How to appeal Government tender decision?
EVFTA makes it possible that the EU could sue Vietnam (or vice versa) for its tender decisions according to the dispute settlement by arbitration rules in a separate chapter of the EVFTA. The violating party must take all necessary measures to promptly comply with the arbitral decision. In case of non-compliance, as in the WTO, the EVFTA allows temporary remedies (compensation) at the request of the complaining party.

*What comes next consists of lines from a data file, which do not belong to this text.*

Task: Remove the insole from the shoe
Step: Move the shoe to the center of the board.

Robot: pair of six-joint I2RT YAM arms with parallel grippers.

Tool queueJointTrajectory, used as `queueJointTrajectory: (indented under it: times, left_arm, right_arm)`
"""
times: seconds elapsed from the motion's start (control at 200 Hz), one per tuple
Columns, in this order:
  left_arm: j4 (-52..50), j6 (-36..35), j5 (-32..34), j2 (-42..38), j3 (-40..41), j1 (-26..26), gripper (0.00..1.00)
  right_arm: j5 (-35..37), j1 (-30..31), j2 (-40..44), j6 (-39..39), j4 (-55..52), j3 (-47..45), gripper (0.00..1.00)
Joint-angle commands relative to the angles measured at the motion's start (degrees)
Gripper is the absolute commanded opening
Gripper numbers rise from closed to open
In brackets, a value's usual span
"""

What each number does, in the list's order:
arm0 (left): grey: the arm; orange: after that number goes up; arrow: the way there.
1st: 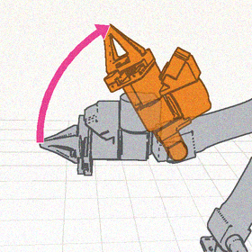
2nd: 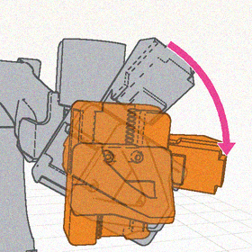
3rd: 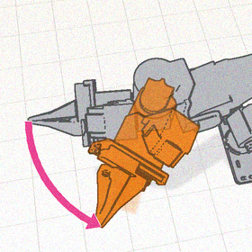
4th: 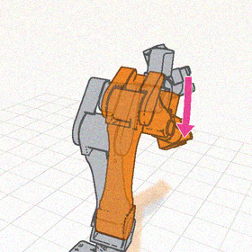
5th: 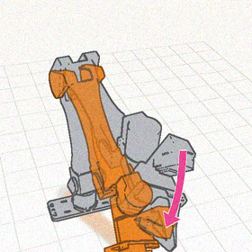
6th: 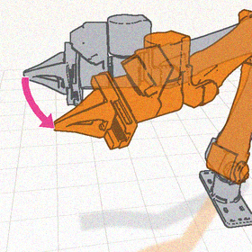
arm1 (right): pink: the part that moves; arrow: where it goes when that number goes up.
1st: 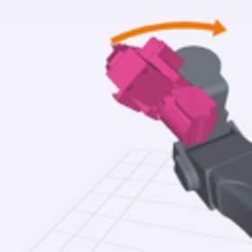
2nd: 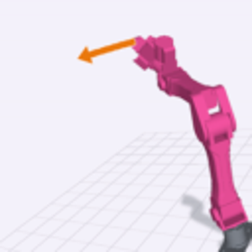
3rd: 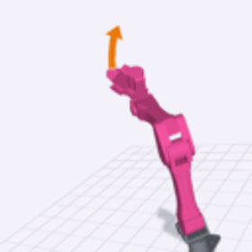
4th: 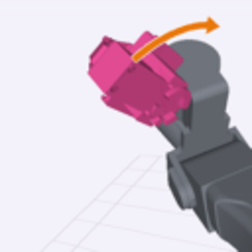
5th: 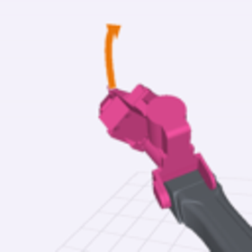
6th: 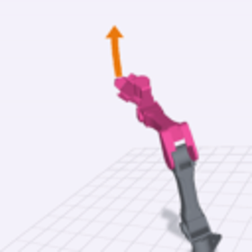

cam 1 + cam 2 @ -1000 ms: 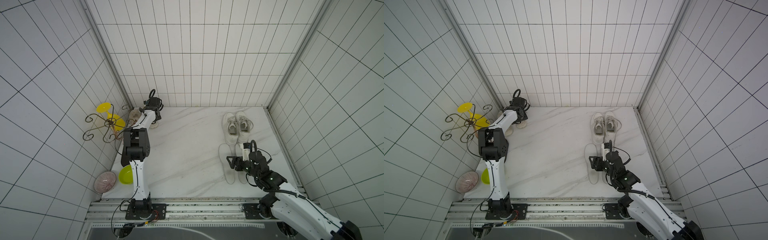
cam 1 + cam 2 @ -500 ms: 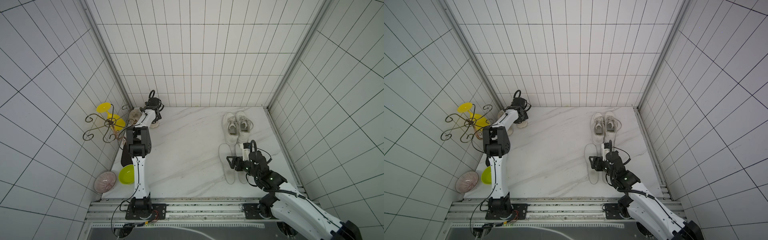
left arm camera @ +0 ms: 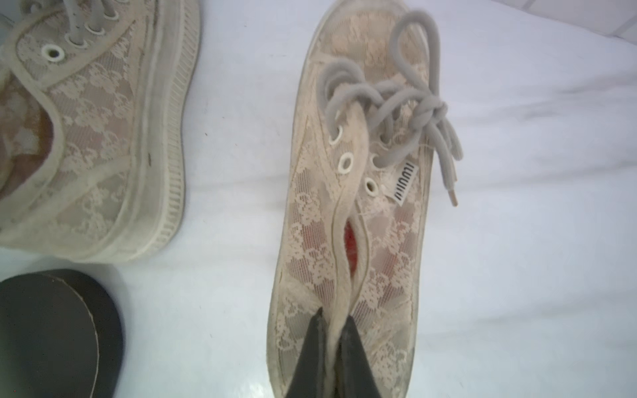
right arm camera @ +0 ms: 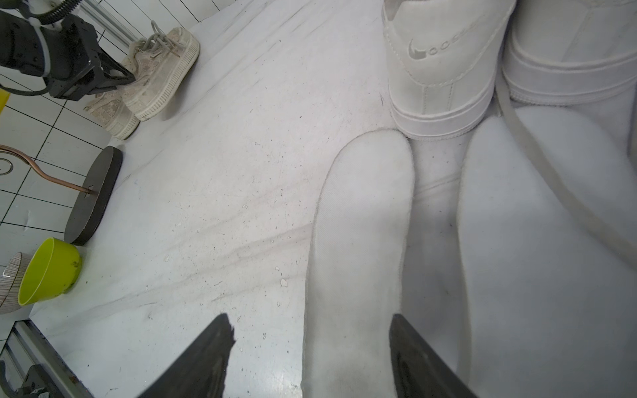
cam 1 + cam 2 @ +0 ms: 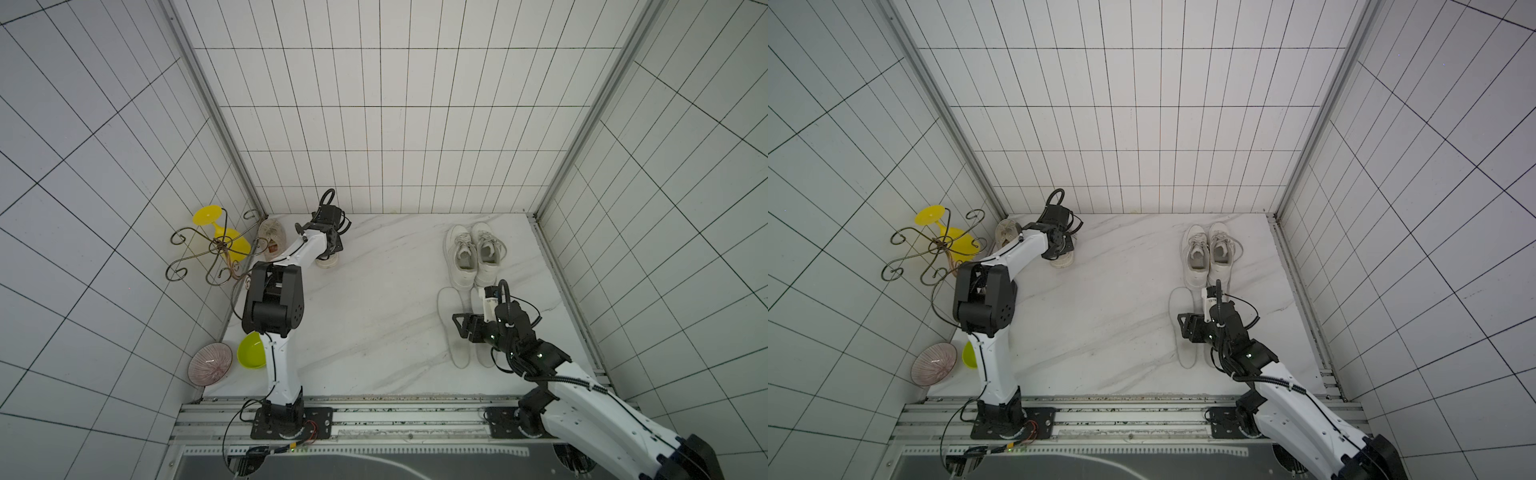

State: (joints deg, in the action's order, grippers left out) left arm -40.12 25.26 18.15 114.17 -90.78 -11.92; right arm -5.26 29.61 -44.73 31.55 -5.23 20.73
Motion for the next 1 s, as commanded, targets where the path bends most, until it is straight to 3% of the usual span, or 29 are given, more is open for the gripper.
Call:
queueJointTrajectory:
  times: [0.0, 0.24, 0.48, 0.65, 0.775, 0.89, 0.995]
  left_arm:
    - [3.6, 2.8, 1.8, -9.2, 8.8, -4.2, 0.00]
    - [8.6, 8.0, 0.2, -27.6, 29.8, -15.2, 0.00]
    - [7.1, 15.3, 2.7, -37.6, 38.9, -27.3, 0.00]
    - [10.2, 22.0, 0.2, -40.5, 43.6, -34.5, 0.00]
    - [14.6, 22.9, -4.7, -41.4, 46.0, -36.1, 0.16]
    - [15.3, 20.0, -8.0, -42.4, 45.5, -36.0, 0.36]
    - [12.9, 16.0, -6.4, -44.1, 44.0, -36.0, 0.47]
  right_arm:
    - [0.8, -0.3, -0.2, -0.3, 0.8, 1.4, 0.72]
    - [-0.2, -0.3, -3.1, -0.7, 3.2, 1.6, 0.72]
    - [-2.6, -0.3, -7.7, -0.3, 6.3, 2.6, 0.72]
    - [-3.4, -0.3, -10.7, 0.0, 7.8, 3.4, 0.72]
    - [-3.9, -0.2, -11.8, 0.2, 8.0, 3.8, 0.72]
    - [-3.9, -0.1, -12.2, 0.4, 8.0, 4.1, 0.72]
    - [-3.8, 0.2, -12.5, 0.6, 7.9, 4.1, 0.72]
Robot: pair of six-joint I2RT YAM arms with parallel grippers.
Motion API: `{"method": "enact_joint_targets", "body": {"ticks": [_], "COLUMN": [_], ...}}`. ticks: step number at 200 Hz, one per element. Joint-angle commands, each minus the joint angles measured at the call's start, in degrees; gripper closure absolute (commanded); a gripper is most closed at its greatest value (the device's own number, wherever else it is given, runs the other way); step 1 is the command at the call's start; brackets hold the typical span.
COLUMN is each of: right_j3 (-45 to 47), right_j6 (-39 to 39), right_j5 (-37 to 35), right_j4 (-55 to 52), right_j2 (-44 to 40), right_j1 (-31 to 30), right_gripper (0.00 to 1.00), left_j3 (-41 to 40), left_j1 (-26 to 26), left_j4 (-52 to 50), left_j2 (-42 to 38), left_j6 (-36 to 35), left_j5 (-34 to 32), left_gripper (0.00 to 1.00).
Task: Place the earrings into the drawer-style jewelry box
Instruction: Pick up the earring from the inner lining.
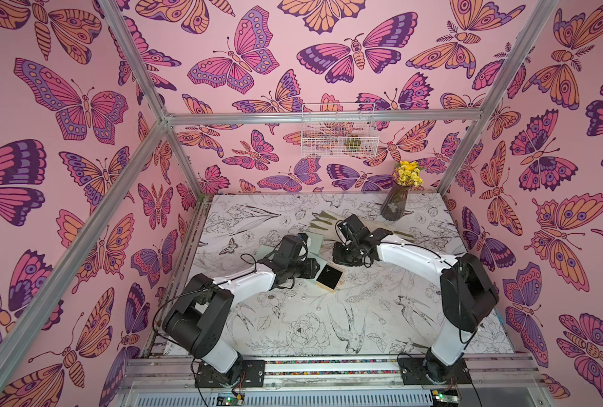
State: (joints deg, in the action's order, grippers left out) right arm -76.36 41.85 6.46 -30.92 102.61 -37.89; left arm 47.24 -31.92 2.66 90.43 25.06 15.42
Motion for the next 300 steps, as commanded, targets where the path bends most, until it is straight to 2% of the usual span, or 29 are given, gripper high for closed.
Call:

Enforcement of arbitral awards
In disputes regarding investment (for example, expropriation without compensation, discrimination of investment), an investor is allowed to bring the dispute to the Investment Tribunal for settlement (Investor-to- State dispute settlement mechanism – ISDS). The final arbitral award is binding and enforceable without any question from the local courts regarding its validity. This is an advantage for European investors considering the fact that the percentage of annulled foreign arbitral awards in Vietnam remains relatively high for different reasons. According to report of the Supreme Court of Vietnam, the biggest reason lies in the relevant courts which are responsible for implementing the procedures for recognition and enforcement of foreign arbitration bodies. Specifically, in-charge judges do not fully understand nature of Vietnam’s commitments to New York Convention 1958, wrongly apply Vietnamese proceeding rules and, in some cases, are simply corrupted by the losing parties, often the local defendants.
Different from investment related disputes, disputes over a Government tender decision must be brought to the arbitration panel by a Government against the other Government. It is not clear whether local courts could annul arbitral awards of the arbitration panel regarding a wrongful tender decision. However, it is gradually becoming a less significant issue as over time, the number of rejected enforcement of arbitral wards in Vietnam is substantially on decline. The recognition and enforcement process is also shortened and is getting more straightforward and transparent. This is thank to efforts of the Supreme Court of Vietnam in training courts of lower levels, voices raised by foreign business communities and drastic changes in Vietnam’s proceeding laws recently.
We believe that the procedural and legal changes regarding government procurement will enable EU exporters to reach markets that were closed before and compete more effectively.